_What you have to do_
An exact transcription of the listing, without its images, is what the answer must contain.

_Data provided_
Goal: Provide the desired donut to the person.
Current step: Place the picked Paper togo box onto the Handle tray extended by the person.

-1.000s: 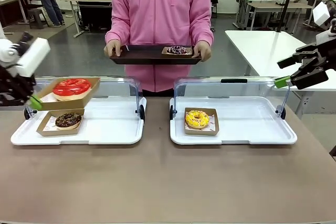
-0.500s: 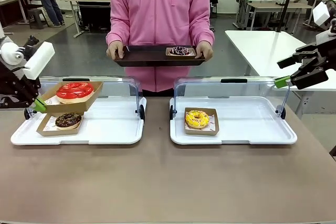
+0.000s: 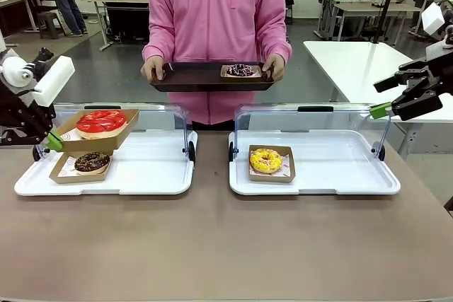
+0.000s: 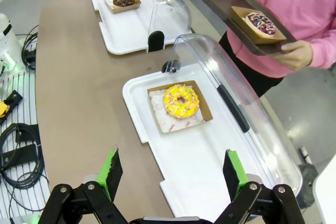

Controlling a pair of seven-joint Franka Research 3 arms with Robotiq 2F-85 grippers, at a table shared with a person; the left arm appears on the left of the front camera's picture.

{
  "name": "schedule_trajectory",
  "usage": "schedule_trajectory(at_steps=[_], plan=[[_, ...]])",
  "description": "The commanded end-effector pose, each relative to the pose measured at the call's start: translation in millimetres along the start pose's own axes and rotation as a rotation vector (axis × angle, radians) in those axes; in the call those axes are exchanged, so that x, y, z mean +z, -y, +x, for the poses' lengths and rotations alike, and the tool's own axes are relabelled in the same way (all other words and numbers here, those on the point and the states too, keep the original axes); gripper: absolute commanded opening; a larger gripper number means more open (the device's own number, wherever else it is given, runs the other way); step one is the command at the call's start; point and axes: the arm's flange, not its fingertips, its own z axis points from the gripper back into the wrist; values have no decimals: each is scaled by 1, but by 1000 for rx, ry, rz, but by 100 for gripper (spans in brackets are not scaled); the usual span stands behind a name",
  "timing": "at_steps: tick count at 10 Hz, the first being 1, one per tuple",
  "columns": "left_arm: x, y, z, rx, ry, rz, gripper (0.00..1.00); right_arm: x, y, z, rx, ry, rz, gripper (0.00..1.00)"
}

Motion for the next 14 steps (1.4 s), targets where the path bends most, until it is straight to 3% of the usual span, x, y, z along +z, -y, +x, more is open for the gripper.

_Result of the task_
Goal: Provide the desired donut to the person.
Current step: Place the picked Paper togo box onto the Handle tray extended by the person.

-1.000s: 
-0.500s: 
+0.000s: 
+0.000s: 

Controlling a pair of seven-joint Franka Research 3 arms with Robotiq 2F-85 grippers, at a table shared with a person; the left arm appears on the left of the front camera's picture.

{
  "name": "schedule_trajectory",
  "usage": "schedule_trajectory(at_steps=[_], plan=[[_, ...]])",
  "description": "The commanded end-effector pose, each relative to the pose measured at the call's start: translation in millimetres along the start pose's own axes and rotation as a rotation vector (axis × angle, radians) in those axes; in the call those axes are exchanged, so that x, y, z mean +z, -y, +x, for the poses' lengths and rotations alike, and the tool's own axes are relabelled in the same way (all other words and numbers here, those on the point and the states too, keep the original axes); gripper: absolute commanded opening; a larger gripper number means more open (the device's own number, wherever else it is given, runs the other way); step one is the command at the call's start; point and axes: the arm's flange, not its fingertips, its own z axis points from the gripper back into the wrist; values have no decimals: each is scaled by 1, but by 1000 for rx, ry, rz, but by 100 for gripper (spans in brackets are not scaled); the usual span stands behind a name",
  "timing": "at_steps: tick count at 10 Hz, the first being 1, one per tuple",
  "columns": "left_arm: x, y, z, rx, ry, rz, gripper (0.00..1.00); right_arm: x, y, z, rx, ry, rz, gripper (0.00..1.00)"
}

Motion for the next 14 steps (1.4 s), targets where the path bends most, until it is straight to 3% of the usual span, x, y, z along +z, -y, +x, more is open for the gripper.

This concludes the response.